TASK PROMPT:
Beneath this task is a listing; tally its lines that contain "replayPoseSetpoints" and give only the total.

/---

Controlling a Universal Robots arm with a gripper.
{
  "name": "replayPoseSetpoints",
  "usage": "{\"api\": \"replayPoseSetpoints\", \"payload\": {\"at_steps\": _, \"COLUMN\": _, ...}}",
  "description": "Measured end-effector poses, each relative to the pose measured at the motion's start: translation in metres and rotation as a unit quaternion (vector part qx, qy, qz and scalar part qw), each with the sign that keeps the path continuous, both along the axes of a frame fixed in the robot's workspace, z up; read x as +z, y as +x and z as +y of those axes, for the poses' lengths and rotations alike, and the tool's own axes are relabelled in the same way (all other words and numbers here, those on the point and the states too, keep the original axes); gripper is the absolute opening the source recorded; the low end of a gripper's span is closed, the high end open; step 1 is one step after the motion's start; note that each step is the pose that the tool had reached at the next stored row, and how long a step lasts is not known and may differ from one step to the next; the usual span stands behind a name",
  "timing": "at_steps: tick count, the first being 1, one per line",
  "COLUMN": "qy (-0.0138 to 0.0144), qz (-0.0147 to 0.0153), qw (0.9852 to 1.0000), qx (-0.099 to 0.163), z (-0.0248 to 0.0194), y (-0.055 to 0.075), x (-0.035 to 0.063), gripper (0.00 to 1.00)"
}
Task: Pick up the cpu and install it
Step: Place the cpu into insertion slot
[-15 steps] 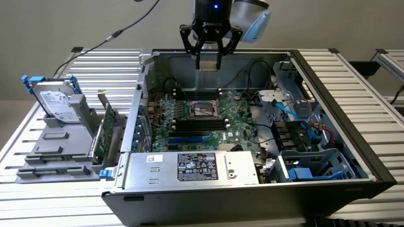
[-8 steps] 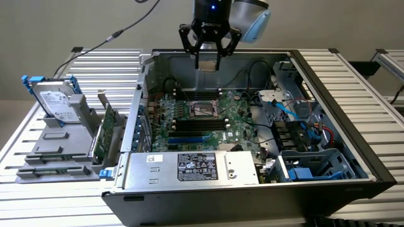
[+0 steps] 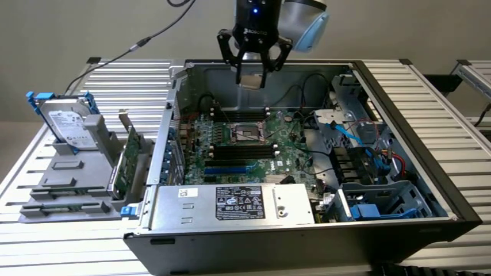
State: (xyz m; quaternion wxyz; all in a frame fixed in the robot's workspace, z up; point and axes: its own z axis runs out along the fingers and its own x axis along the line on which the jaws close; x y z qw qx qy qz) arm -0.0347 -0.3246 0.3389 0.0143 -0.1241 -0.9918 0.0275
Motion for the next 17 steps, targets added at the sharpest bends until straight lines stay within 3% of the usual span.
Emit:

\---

REPLY TO THE TASK:
2